To answer that question let’s actually get down to business and talk about the album being reviewed.
Tago Mago, outside of Silver Apples, sounds like almost nothing on earth. In a relatively short amount of time Can managed to transcend their influences and create something unique and exhilarating. The single most important element of Can’s music was the drumming and in Jaki Liebezeit they had the greatest drummer in rock music. I know that sounds like I'm damning him with faint praise, but Liebezeit was phenomenal. He played like some demented, funky, relentless machine. It didn’t hurt that they also had Michael Karoli on guitar, whose ability to interchange between bluesy leads and scratchy grooves made him the most interesting guitarist east of the Atlantic. In 1971 he had no rival outside of Eddie Hazel. Yeah, Holger Czukay and Irmin Schmidt did stuff too, probably more important than I realise, but Liebezeit and Karoli are my guys. Then we have Damo Suzuki, whose voice, lyrics and melodies provide important inroads into the Can sound. Though nonsensical, asking what a Suzuki lyric means is like asking what a Karoli guitar solo means. It means what it means. It is part of the sound. It is.
Have I answered the question yet? Yes, Can are good. Can are astounding. When Suzuki goes “Oooh” at the start of ‘Halleluhwah’ my pulse triples in speed. Just for an “Oooh”. Then he sings something about a snowman and the song does not stop for another 18 minutes. Eighteen fucking minutes. Can’s music is groove-centric pagan Germanic hippiesexfunk. Its intent is to beckon forth witches on Walpurgisnacht. Things begin slowly with ‘Paperhouse’ but this is merely a ruse to draw you in. ‘Mushroom’ explodes and all around you bonfires blaze. Broomsticks and bats fill the twilight skies above. ‘Oh Yeah’ keeps the momentum flowing. Are those people nearby naked? By the time the aforementioned ‘Halleluhwah’ is done you need a break. With reality. ‘Aumgn’ and ‘Peking O’ are part Stockhausen, part hippie prankster devilment. Scott Creney nails the half-laughter, half-screaming sensation perfectly. ‘Bring Me Coffee Or Tea’ is the gentle sound of tides receding. It is the melancholy end of the trip. Nothing left to do but play it all again. You could also play the bonus material which is, though admittedly great, just another way to get those Mojo readers to buy the album all over again. And they will.

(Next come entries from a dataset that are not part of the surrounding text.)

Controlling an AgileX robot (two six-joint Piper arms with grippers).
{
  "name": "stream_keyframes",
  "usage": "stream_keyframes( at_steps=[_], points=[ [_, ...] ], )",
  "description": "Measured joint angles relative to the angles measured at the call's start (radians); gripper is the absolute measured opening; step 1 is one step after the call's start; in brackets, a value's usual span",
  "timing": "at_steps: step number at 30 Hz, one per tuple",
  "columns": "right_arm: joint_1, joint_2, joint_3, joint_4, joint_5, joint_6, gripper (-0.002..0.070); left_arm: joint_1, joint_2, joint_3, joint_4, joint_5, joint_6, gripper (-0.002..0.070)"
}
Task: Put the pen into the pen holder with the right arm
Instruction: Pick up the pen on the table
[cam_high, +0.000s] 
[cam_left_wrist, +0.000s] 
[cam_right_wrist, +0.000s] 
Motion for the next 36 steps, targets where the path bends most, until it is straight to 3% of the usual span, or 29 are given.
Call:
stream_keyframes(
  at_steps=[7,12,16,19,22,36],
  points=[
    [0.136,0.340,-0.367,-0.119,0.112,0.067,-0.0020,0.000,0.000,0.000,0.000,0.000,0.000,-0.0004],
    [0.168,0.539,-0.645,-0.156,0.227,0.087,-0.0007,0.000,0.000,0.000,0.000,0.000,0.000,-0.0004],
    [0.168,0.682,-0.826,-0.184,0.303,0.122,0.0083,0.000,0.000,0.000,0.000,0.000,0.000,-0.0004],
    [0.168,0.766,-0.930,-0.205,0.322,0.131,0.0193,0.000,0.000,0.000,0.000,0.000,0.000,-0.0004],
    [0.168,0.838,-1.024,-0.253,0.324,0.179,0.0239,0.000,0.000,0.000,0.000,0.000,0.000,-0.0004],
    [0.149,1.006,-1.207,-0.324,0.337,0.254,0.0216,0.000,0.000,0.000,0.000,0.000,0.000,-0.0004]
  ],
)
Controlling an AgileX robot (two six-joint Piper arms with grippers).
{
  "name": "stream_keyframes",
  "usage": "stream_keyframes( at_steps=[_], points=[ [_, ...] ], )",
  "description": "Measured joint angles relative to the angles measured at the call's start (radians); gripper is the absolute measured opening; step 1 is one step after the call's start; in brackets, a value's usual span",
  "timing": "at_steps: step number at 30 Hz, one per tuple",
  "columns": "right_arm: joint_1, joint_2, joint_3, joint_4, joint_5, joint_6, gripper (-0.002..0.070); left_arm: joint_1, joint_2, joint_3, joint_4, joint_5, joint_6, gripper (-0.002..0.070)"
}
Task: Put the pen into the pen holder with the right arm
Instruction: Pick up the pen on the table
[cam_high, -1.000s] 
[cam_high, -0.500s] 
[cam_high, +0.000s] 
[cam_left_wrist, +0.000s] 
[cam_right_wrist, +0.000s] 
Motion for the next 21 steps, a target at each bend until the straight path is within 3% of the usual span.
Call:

Does anybody actually dislike Can?
There’s a temptation to play the antagonist whenever a vast critical consensus exists. It’s a healthy mentality overall, but if it closes people off to Can then something has gone wrong. No doubt if I read one more Bobby Gillespie Can anecdote I’ll vomit but we need to make sure that Can don’t end up being the property of the rock‘n’roll music collectors, the peddlers of comforting myths, the worshipers of the past. Can belong to the iconoclasts, the cynics, the lovers, the thinkers and the visionaries with hungry ears and a low threshold for boredom. They don’t belong to the beard-stroking, Jagger-imitating, amp-discussing, future-smothering, timid, frightened, white-flag-waving band of rock‘n’roll imitators and music librarians that seem to re-emerge every generation to drag music backwards.
By the late 60s, rock music was ailing, with a high number of rock ‘n’ roll pastiches already denting the chart. Can ignored this trend, ignored the nostalgia trip, and went off on their own journey. By all means listen to the music of the past, by all means be inspired by it, but for the love of god don’t try to sound like it. If at first you can’t help it then work to transcend those influences. Listen to Can then go somewhere else. If you don’t, then this truly groundbreaking band will become another touchstone for the wrong kind of music worship, and that would negate everything they stood for.